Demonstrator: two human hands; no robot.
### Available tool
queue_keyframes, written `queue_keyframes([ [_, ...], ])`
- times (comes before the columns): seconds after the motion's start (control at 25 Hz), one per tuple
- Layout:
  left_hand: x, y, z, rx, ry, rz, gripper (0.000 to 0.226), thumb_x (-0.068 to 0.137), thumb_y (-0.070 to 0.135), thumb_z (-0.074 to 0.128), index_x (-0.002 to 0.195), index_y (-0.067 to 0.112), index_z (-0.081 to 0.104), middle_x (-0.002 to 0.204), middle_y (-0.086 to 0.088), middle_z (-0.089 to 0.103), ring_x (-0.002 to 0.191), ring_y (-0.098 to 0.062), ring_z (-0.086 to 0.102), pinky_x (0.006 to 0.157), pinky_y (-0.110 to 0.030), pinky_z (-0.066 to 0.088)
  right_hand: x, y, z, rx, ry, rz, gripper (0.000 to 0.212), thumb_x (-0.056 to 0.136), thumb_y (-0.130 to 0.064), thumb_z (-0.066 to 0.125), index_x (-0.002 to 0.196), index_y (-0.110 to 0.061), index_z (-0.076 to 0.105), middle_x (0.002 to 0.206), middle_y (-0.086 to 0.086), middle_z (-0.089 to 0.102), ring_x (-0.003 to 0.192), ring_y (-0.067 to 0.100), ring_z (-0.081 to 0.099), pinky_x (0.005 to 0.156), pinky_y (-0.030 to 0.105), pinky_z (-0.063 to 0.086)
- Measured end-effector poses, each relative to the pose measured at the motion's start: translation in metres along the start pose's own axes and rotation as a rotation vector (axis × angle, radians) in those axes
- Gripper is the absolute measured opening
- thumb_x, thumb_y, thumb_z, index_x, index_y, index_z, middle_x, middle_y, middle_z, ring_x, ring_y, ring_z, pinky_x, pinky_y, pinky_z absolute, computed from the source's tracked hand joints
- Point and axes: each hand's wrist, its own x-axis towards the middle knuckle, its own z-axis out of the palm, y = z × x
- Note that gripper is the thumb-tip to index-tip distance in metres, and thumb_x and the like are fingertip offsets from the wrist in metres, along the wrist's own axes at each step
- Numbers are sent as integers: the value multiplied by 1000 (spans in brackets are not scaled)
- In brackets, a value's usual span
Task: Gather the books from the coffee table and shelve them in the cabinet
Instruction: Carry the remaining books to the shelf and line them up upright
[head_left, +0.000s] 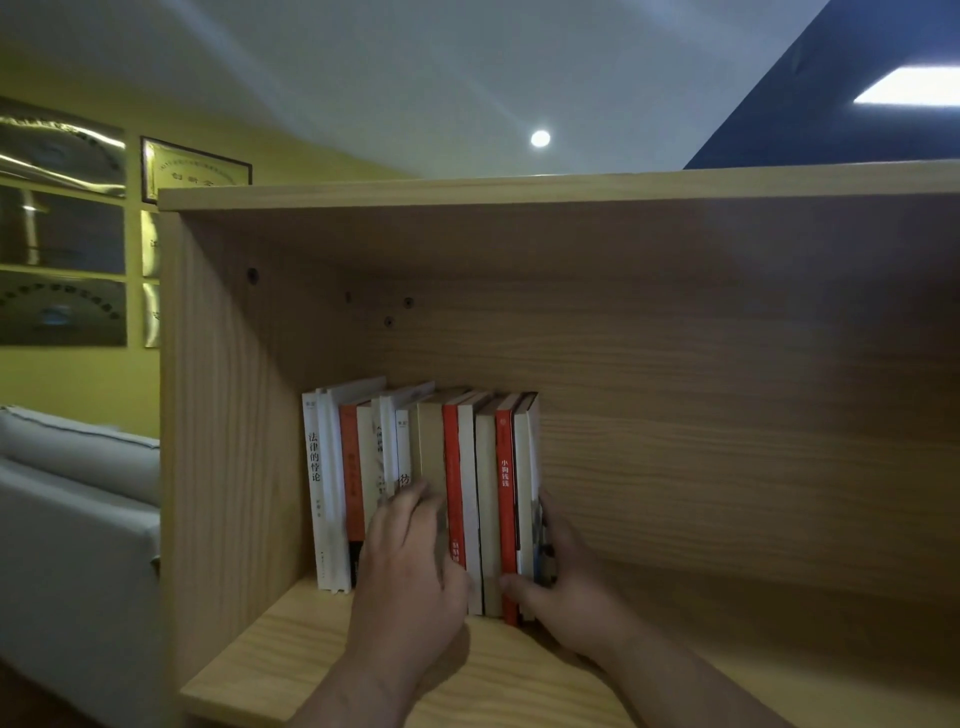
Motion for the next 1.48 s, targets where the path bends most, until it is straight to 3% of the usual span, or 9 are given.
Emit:
queue_keyframes([
  [0.32,1,3,-4,88,-111,-3,71,82,28,44,152,26,34,159,9,31,147,-13,19,123,-39,18,5,3,5,-85,6,-19,120,67,-69,70,156,-50,-7,161,-16,35,138,8,48,110,39,49],
  [0.64,1,6,-7,222,-245,104,64,93,37,37,153,46,19,157,19,-21,142,0,-22,119,-38,-10,5,4,1,-71,35,-28,111,75,-62,71,161,-40,4,164,-11,31,147,10,38,118,40,40],
  [0.76,1,7,-10,142,-210,85,63,91,36,44,151,44,29,158,21,-11,140,4,-15,120,-37,-6,0,-2,3,-50,82,1,106,72,-57,73,159,-43,15,147,-17,53,128,5,57,106,34,52],
  [0.88,1,7,-13,145,-234,64,63,91,40,44,152,44,27,157,23,-11,140,4,-16,120,-37,-7,-14,-10,-10,53,84,34,76,83,-21,75,149,-39,41,120,-15,66,102,5,68,86,28,61],
  [0.96,0,10,-15,130,-227,62,66,87,48,38,151,43,29,159,22,-7,148,-4,-6,122,-40,-2,-20,-10,-37,318,160,220,53,87,-5,69,132,-32,57,111,4,71,96,23,73,86,46,63],
  [1.16,-4,20,-19,79,-60,98,59,83,50,44,134,26,59,137,7,54,130,-15,39,110,-41,32,-42,6,-109,954,150,519,35,92,-16,64,126,-18,57,115,27,71,99,49,72,88,64,57],
  [1.24,-6,46,-22,13,-89,95,46,92,43,52,135,26,57,126,18,48,122,-2,37,107,-36,37,-50,6,-114,1076,118,458,35,90,-16,63,124,-21,58,118,27,70,102,49,71,90,64,56],
  [1.36,2,92,-30,-335,-307,-132,46,98,39,54,141,39,40,129,22,49,119,-2,50,101,-34,49,-52,4,-112,1145,109,409,45,78,-14,65,122,-19,60,115,26,69,94,45,71,81,60,58],
  [1.48,19,115,-28,-919,-425,-502,22,96,32,59,118,30,59,109,5,74,92,-12,73,72,-30,58,-52,9,-112,1010,48,422,44,77,-12,59,120,-5,64,102,25,72,89,42,67,83,54,53],
])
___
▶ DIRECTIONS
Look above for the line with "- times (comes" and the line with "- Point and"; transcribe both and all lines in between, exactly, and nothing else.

▶ ANSWER SECTION
- times (comes before the columns): seconds after the motion's start (control at 25 Hz), one per tuple
- Layout:
  left_hand: x, y, z, rx, ry, rz, gripper (0.000 to 0.226), thumb_x (-0.068 to 0.137), thumb_y (-0.070 to 0.135), thumb_z (-0.074 to 0.128), index_x (-0.002 to 0.195), index_y (-0.067 to 0.112), index_z (-0.081 to 0.104), middle_x (-0.002 to 0.204), middle_y (-0.086 to 0.088), middle_z (-0.089 to 0.103), ring_x (-0.002 to 0.191), ring_y (-0.098 to 0.062), ring_z (-0.086 to 0.102), pinky_x (0.006 to 0.157), pinky_y (-0.110 to 0.030), pinky_z (-0.066 to 0.088)
  right_hand: x, y, z, rx, ry, rz, gripper (0.000 to 0.212), thumb_x (-0.056 to 0.136), thumb_y (-0.130 to 0.064), thumb_z (-0.066 to 0.125), index_x (-0.002 to 0.196), index_y (-0.110 to 0.061), index_z (-0.076 to 0.105), middle_x (0.002 to 0.206), middle_y (-0.086 to 0.086), middle_z (-0.089 to 0.102), ring_x (-0.003 to 0.192), ring_y (-0.067 to 0.100), ring_z (-0.081 to 0.099), pinky_x (0.005 to 0.156), pinky_y (-0.030 to 0.105), pinky_z (-0.063 to 0.086)
- Measured end-effector poses, each relative to the pose measured at the motion's start: translation in metres along the start pose's own axes and rotation as a rotation vector (axis × angle, radians) in those axes
- Gripper is the absolute measured opening
- thumb_x, thumb_y, thumb_z, index_x, index_y, index_z, middle_x, middle_y, middle_z, ring_x, ring_y, ring_z, pinky_x, pinky_y, pinky_z absolute, computed from the source's tracked hand joints
- Point and axes: each hand's wrist, its own x-axis towards the middle knuckle, its own z-axis out of the palm, y = z × x

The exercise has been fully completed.